--- Input material Enclosed Below ---

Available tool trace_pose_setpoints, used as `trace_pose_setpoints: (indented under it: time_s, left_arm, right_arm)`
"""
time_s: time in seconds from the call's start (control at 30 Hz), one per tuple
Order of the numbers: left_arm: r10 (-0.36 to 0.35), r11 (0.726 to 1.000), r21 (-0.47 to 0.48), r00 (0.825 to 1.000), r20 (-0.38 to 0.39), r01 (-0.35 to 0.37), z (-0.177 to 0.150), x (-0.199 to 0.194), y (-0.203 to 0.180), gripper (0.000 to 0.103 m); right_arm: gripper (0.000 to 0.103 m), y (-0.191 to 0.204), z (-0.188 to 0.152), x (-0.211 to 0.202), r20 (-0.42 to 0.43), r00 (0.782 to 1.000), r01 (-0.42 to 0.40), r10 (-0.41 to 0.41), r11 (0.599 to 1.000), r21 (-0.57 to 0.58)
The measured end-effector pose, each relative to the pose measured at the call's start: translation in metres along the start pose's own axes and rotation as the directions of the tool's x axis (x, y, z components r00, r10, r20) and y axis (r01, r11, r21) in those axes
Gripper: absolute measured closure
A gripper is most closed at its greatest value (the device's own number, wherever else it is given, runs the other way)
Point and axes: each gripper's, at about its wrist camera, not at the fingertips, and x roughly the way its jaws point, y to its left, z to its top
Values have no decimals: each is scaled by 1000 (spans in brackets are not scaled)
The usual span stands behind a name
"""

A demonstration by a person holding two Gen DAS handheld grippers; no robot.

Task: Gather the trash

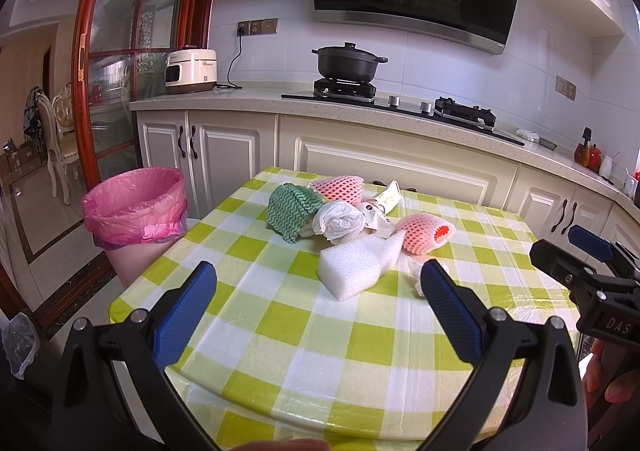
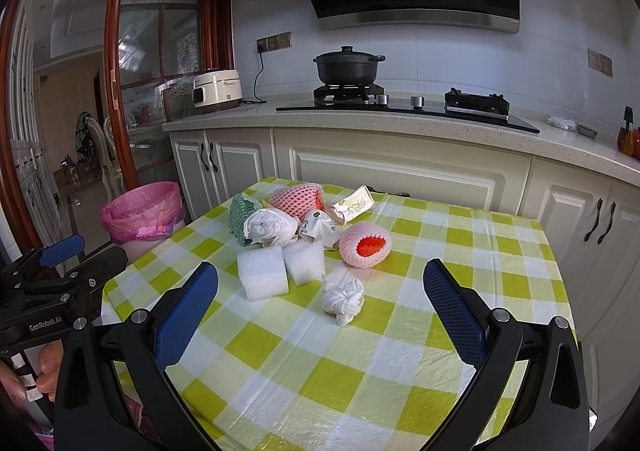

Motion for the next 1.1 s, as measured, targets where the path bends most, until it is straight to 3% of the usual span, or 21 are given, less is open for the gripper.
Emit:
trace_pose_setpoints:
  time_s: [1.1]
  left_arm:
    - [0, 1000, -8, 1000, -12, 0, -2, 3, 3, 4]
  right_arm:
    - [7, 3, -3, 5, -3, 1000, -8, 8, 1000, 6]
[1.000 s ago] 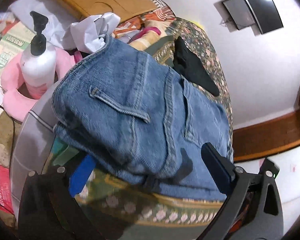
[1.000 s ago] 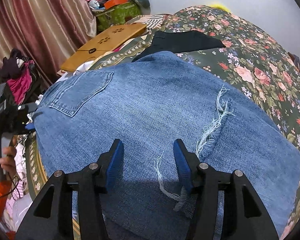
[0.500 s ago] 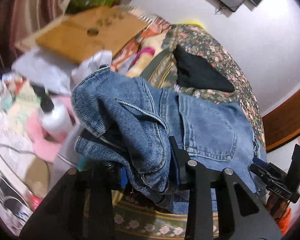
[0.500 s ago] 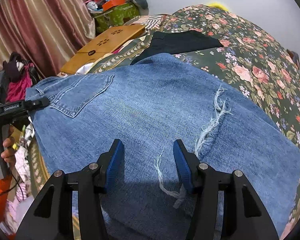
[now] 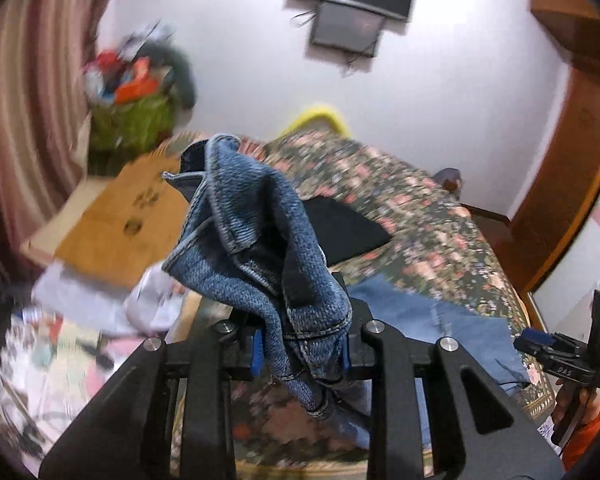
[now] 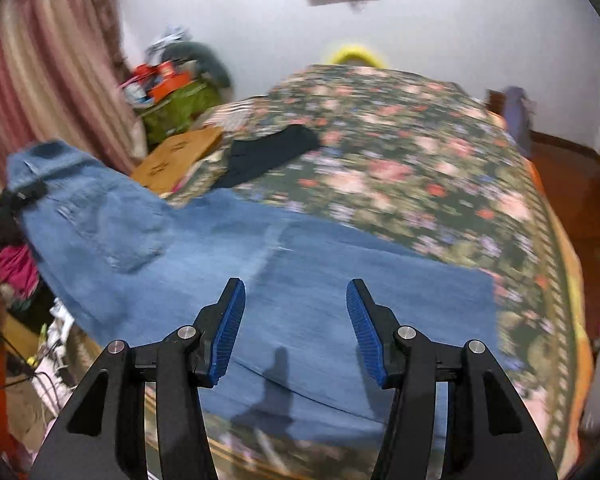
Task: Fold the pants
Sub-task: 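Grasp the blue jeans with the left tool and lift them off the bed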
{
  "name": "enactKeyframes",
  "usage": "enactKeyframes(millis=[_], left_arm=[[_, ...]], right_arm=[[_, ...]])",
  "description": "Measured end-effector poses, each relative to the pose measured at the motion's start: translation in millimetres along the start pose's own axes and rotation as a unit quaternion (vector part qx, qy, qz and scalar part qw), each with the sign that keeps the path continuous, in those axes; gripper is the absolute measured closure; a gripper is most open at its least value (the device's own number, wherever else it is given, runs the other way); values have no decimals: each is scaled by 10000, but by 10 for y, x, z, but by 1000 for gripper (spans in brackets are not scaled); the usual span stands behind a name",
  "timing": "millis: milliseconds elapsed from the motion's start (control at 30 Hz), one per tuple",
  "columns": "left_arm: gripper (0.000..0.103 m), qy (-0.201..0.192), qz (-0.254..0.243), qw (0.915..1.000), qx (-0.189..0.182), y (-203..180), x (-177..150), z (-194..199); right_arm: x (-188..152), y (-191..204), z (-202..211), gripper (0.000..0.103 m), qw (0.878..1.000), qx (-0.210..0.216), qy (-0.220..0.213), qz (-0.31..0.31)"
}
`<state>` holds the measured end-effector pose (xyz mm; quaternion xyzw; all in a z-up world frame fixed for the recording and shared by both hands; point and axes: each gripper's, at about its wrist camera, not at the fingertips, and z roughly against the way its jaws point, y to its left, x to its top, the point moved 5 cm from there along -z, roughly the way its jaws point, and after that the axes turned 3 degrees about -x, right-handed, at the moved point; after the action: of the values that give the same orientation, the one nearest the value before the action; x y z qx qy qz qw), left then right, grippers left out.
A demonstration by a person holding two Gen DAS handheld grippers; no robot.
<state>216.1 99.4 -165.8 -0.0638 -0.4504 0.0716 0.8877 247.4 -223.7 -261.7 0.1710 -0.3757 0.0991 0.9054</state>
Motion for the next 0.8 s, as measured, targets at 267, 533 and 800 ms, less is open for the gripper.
enactKeyframes(millis=[267, 533, 800], left_arm=[[77, -204, -686, 9968, -361, -999, 341, -37], [78, -99, -1240, 9862, -1090, -2033, 413, -276], [78, 662, -1495, 9709, -1748, -2899, -13, -835]], right_arm=[[-548, -757, -135, 53, 9956, -418, 492, -685], [-712, -896, -266, 53, 9927, 57, 530, -1085], [-735, -925, -272, 53, 9928, 198, 509, -1067]])
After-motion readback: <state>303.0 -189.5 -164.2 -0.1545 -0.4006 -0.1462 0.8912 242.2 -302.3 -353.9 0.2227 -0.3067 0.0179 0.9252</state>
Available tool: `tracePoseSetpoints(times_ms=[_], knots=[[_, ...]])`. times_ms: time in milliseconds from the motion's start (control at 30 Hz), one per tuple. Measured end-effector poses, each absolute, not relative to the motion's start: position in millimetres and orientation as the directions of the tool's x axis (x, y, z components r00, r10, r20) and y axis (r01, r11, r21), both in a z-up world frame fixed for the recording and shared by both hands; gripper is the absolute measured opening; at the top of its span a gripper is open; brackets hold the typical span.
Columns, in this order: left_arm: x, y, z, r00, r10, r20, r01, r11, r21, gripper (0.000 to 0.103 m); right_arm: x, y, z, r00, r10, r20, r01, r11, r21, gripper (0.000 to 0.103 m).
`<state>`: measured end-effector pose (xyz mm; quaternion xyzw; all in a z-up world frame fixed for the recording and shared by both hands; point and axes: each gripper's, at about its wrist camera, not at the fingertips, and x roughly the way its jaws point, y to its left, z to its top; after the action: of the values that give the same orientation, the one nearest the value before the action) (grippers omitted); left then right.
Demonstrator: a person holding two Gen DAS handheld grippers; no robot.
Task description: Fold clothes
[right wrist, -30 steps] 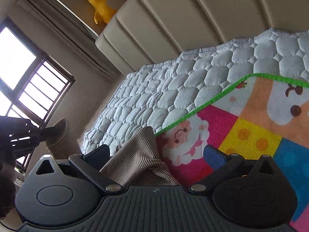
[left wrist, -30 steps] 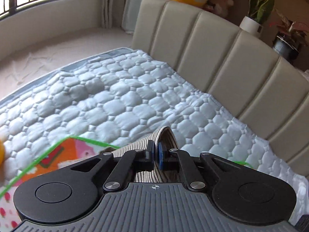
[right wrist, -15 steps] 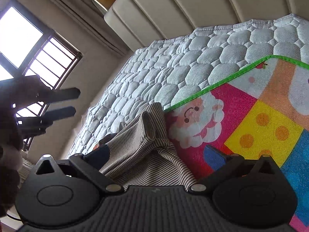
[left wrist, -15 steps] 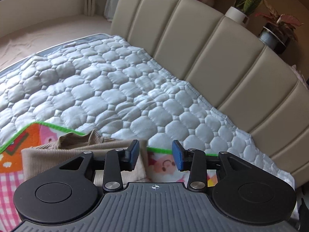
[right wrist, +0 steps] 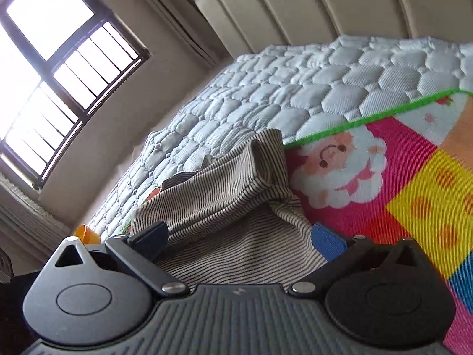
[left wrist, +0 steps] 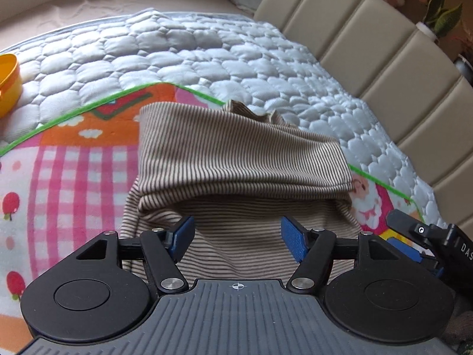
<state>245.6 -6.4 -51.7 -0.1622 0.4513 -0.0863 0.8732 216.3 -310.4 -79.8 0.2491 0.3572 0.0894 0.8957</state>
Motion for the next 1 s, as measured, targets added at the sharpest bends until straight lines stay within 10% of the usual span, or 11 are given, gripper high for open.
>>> tracePoseSetpoints(times_ms=[300,433,600,733,833,1000], knots=[[267,20,-68,0.631,-0.354,-0.69,0.126,0.925,-0.358,0.068,256,-271,-70,0.759,0.267,-0.593,-0.173,0.962,0.212,0.103],[296,43,-65,0.611,-0.407,-0.679,0.198,0.909,-0.366,0.052,298,-248,-63,0.777,0.258,-0.574,-0.291,0.956,0.037,0.049],[313,46,-82,0.578,-0.389,-0.717,0.244,0.921,-0.303,0.047,337,-246,-114,0.694,0.185,-0.696,-0.305,0.951,-0.052,0.034],[321,62,-103,0.557,-0.312,-0.77,0.21,0.95,-0.232,0.042,329,-271,-97,0.713,0.224,-0.664,-0.289,0.957,0.012,0.038],[324,86,-96,0.548,-0.39,-0.74,0.163,0.918,-0.362,0.05,328,-307,-77,0.712,0.281,-0.644,-0.235,0.959,0.159,0.073],[349,91,-106,0.48,-0.485,-0.731,0.108,0.86,-0.499,0.061,361,-340,-100,0.636,0.374,-0.675,-0.167,0.921,0.353,0.065]])
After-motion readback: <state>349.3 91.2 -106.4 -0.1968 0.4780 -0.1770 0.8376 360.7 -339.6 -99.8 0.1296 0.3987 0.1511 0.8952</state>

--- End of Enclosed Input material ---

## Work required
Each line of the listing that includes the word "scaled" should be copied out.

## Task response
Values have no decimals: each is scaled by 1000 (spans in brackets are not scaled)
  "description": "Measured end-effector poses, each relative to the pose measured at the motion's start: translation in millimetres along the start pose's own axes and rotation as a unit quaternion (vector part qx, qy, qz and scalar part qw), each with the sign that keeps the path continuous, in those axes; gripper is the absolute measured closure; a gripper is most open at its least value (the device's own number, wherever else it is given, runs the other way); values have no decimals: each is scaled by 10000, but by 10 for y, x, z, but by 1000 for gripper (spans in brackets are not scaled); the usual span stands behind a name",

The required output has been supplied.